AE 28 Problems and Solutions
June 5, 2012
From the log of Harry Allen, San Francisco Bay Alerion Express 28 Fleet:
Stuffing box. Stuffing box on some non-saildrive boats incorrectly installed, scored the shaft, leaks too much. Shaft replaced and stuffing box replaced with dripless shaft seal.
Prop size, design. One boat with saildrive recently learned that the factory installed prop was smaller than the size recommended by manufacturers so it was replaced with the larger recommended prop and performance reported to be substantially improved.
Several boats with shaft drives have replaced the feathering Martec prop with a folding Max prop which gives much better performance, especially backing. (Editor’s note: slightly increased drag under sail)
Mast and Jib Boom
Mast step not on centerline. Mast had to be removed and step reset on centerline.

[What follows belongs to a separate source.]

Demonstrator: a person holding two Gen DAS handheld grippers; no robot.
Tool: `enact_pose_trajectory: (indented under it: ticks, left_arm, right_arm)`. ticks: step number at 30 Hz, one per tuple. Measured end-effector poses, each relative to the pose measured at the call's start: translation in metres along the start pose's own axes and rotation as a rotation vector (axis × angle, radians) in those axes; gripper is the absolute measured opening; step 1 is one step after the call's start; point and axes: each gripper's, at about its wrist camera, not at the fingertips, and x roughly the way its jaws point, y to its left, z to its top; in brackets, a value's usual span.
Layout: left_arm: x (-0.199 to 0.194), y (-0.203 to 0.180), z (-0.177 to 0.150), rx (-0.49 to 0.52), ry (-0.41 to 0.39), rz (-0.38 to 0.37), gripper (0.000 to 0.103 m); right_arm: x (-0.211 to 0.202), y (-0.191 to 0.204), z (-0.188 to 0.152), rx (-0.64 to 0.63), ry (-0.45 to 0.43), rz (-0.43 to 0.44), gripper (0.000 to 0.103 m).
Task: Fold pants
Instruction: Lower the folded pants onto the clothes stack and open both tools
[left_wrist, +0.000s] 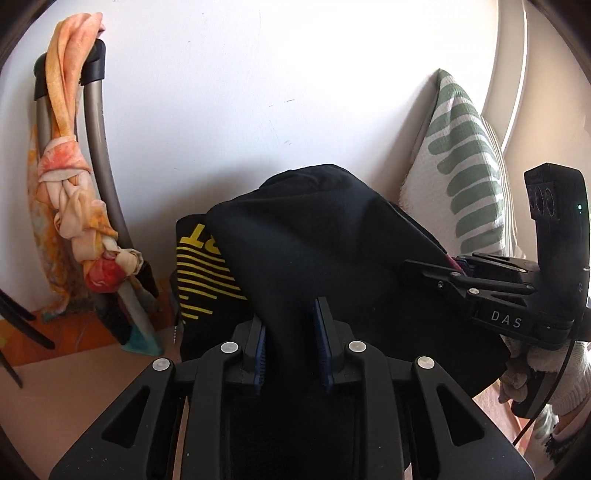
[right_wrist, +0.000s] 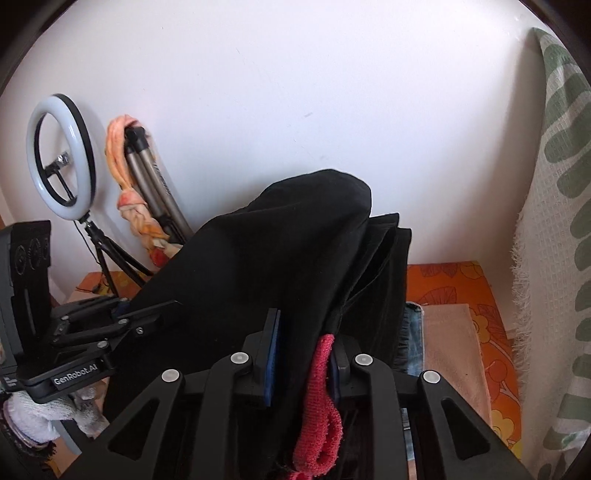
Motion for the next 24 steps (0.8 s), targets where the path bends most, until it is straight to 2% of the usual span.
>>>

Main sail cars. Some boats with fully battened mains have had problems with Fredrickson or Ronstan cars on the mainsail. The cars consist of the car frame, some balls, probably Delrin, some small plastic spacers and some stainless screws. Sometimes the plastic spacers get worn out which may increase friction getting the sail up. On a couple of occasions the screws have come out at inopportune times, once falling into the sail track and jamming the main in a half-hoisted condition ultimately resulting in moderate grief and expense. Solution is to check the cars occasionally, replace worn parts, put thread lock on the screws. Spacers come in several very slightly different sizes and shapes and have to be very carefully checked to make sure the right replacements are used for the particular groove in the mast.

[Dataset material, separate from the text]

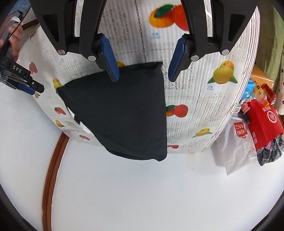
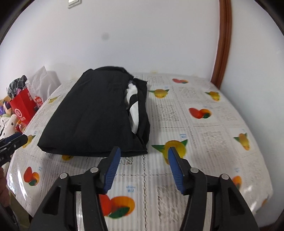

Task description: Fold large clothes

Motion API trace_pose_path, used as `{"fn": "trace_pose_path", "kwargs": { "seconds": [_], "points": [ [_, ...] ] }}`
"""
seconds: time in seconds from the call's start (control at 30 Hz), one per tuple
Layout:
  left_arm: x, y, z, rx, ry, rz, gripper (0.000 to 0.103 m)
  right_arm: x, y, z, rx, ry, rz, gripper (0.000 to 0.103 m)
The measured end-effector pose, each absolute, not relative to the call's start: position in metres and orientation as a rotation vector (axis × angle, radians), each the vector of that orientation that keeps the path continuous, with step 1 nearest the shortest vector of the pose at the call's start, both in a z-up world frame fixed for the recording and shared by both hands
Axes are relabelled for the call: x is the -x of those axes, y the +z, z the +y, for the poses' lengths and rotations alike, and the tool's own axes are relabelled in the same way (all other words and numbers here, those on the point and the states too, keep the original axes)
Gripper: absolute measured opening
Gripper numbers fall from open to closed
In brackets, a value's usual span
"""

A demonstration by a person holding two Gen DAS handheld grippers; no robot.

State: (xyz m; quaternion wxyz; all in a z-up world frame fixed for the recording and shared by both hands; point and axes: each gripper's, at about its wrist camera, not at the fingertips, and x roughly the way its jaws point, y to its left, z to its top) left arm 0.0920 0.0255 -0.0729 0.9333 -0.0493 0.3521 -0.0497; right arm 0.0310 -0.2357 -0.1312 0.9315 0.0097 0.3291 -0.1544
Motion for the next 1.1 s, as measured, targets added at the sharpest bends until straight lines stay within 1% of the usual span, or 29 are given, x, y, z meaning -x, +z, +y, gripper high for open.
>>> {"fn": "trace_pose_path", "kwargs": {
  "seconds": [0.07,0.17,0.23,0.27,0.3,0.43,0.5,0.7,1.1],
  "points": [
    [-0.083,-0.067,0.021,0.108,-0.107,0.710,0.058,-0.019,-0.122,-0.230,-0.015,-0.350,0.663,0.063],
    [-0.067,-0.055,0.013,0.099,-0.103,0.689,0.062,-0.002,-0.110,-0.225,-0.034,-0.352,0.647,0.064],
    [-0.056,-0.046,0.009,0.088,-0.094,0.668,0.068,0.008,-0.103,-0.221,-0.048,-0.344,0.641,0.065],
    [-0.050,-0.043,0.007,0.083,-0.091,0.659,0.069,0.015,-0.099,-0.219,-0.052,-0.345,0.634,0.071],
    [-0.042,-0.038,0.004,0.076,-0.089,0.648,0.072,0.020,-0.097,-0.216,-0.049,-0.345,0.632,0.080],
    [-0.018,-0.027,-0.003,0.054,-0.077,0.615,0.081,0.046,-0.089,-0.204,-0.020,-0.351,0.593,0.090],
    [-0.006,-0.022,-0.007,0.041,-0.069,0.600,0.084,0.059,-0.086,-0.200,-0.009,-0.368,0.588,0.097],
    [0.018,-0.011,-0.014,0.028,-0.059,0.583,0.089,0.091,-0.077,-0.199,0.011,-0.445,0.564,0.102],
    [0.032,-0.005,-0.022,0.026,-0.058,0.569,0.090,0.114,-0.069,-0.197,0.002,-0.468,0.551,0.102]
  ]
}}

Jib outhaul issues. On the foredeck just aft of where the jib boom goes through the deck there is a pad eye to which a block for the jib outhaul is attached. The size and quality of this factory installed item has varied over the years, but on many boats it is a small Schaeffer stamped pad eye. The jib outhaul is the most heavily loaded line on the boat and the pad eyes on a few boats have failed under load at inopportune times, usually in breezy conditions and bumpy seas. The remedy to prevent failure is to replace the pad eye with a Harken swivel block with a stainless steel backing plate under the deck or use a larger Schaeffer cast pad eye with reinforcing plate with a high load block by Ronstan or others.
The factory installed cam cleat for the jib outhaul is inadequate and impossible to deal with under load if the wind is blowing at all. Most local boats have replaced it with a rope clutch which leads to the winch.
(Editor’s note: The jib outhaul was designed to be doubled — led from the double block assembly on the boom end through the clew cringle and back to the d-ring on the block assembly. Many owners tie the outhaul directly to the clew cringle. Doubling the line reduces the load on the turning block and at the cam cleat by one half. See photo.)